__Exercise objective__. Restate verbatim the span of lines below between the line with "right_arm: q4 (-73" and the line with "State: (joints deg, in", including those two lines, and only that span.
** Opening Data provided block **
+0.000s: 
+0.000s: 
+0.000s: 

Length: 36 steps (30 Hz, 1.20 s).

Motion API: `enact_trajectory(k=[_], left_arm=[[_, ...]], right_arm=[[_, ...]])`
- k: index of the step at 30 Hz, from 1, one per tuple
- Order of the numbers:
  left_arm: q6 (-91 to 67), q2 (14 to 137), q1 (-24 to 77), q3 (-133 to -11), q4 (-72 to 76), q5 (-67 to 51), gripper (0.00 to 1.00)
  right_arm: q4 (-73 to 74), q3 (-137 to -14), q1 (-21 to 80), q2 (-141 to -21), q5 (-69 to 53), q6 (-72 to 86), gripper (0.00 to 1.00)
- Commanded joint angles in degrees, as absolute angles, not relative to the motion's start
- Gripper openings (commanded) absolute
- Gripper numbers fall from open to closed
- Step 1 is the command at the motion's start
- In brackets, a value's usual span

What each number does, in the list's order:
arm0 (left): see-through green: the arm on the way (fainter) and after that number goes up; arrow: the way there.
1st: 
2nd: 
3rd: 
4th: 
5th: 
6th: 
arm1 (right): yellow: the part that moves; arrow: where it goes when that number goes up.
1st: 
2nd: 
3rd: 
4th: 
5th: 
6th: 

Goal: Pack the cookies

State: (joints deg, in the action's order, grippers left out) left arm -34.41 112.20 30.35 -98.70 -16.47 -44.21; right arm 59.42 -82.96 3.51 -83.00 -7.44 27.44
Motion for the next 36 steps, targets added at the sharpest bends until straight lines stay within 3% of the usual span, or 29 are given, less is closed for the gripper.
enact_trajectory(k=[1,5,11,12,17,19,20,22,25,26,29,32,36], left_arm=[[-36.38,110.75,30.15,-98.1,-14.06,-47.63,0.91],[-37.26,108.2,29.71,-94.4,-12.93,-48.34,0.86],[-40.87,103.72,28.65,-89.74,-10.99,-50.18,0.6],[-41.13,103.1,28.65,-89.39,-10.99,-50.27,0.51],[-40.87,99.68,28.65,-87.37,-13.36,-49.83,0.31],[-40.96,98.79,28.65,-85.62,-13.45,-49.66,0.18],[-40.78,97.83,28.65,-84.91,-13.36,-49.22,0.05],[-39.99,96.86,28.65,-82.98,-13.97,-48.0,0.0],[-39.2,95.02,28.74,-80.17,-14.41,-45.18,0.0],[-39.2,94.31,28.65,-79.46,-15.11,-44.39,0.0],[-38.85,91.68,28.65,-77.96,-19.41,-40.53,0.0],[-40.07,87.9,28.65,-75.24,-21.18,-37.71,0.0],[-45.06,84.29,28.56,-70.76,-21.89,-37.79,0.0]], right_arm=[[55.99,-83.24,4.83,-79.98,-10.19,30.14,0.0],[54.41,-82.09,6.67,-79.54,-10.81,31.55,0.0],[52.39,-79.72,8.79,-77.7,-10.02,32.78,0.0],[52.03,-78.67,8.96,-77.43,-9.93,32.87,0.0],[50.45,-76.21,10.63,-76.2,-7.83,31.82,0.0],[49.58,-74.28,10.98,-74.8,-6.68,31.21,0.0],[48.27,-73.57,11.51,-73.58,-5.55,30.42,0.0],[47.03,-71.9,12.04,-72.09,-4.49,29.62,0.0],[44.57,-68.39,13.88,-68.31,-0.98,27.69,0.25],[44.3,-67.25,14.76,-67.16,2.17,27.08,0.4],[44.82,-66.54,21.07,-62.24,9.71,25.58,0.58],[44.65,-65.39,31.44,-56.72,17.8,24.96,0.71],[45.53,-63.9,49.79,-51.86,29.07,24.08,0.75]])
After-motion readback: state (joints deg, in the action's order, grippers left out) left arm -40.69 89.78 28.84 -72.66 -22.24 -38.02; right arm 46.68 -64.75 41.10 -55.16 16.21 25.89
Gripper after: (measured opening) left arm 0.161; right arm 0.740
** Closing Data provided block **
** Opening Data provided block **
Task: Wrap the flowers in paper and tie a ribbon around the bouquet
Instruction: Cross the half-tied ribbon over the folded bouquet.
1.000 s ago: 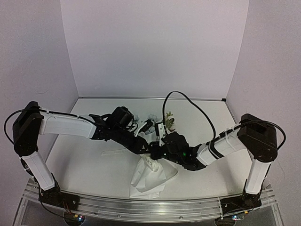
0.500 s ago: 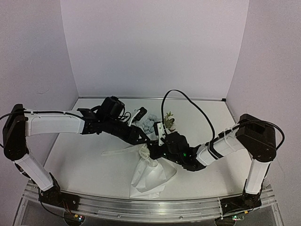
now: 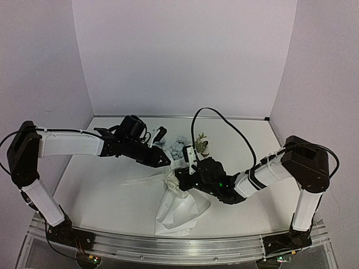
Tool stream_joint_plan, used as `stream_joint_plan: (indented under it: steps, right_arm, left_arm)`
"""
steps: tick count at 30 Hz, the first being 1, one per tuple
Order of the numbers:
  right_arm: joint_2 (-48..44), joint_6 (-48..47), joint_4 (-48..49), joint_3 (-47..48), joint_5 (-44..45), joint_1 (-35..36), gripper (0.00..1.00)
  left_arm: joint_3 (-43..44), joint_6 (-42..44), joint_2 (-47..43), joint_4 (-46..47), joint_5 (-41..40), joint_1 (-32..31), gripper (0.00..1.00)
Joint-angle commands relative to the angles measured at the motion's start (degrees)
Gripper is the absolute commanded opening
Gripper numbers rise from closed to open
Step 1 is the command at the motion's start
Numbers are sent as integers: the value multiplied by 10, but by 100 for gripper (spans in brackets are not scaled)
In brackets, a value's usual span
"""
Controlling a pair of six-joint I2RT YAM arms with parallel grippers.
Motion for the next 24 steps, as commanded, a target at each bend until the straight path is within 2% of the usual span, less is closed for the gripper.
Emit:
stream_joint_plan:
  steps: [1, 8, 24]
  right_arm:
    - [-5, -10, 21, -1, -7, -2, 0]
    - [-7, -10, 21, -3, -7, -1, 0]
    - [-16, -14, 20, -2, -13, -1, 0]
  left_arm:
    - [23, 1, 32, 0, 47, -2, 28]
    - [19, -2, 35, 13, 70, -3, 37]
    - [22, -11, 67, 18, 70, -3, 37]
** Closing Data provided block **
__Result below__.
  right_arm: q4 (-73 to 74), q3 (-137 to -14), q1 (-21 to 80), q2 (-141 to -21), q5 (-69 to 53), q6 (-72 to 86), gripper (0.00 to 1.00)
- Commanded joint angles in degrees, as absolute angles, not relative to the motion's start
- Gripper openings (commanded) absolute
- Gripper numbers fall from open to closed
- Step 1 is the command at the motion's start
- In brackets, a value's usual span

What each number does, in the list's order:
arm0 (left): see-through green: the arm on the way (fainter) and after that number goes up; arrow: the way there.
1st: 
2nd: 
3rd: 
4th: 
5th: 
6th: 
arm1 (right): yellow: the part that moves; arrow: where it goes when that number goes up.
1st: 
2nd: 
3rd: 
4th: 
5th: 
6th: 

Goal: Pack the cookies

State: (joints deg, in the action's order, grippers left out) left arm -34.41 112.20 30.35 -98.70 -16.47 -44.21; right arm 59.42 -82.96 3.51 -83.00 -7.44 27.44

No additional work is needed on this exercise.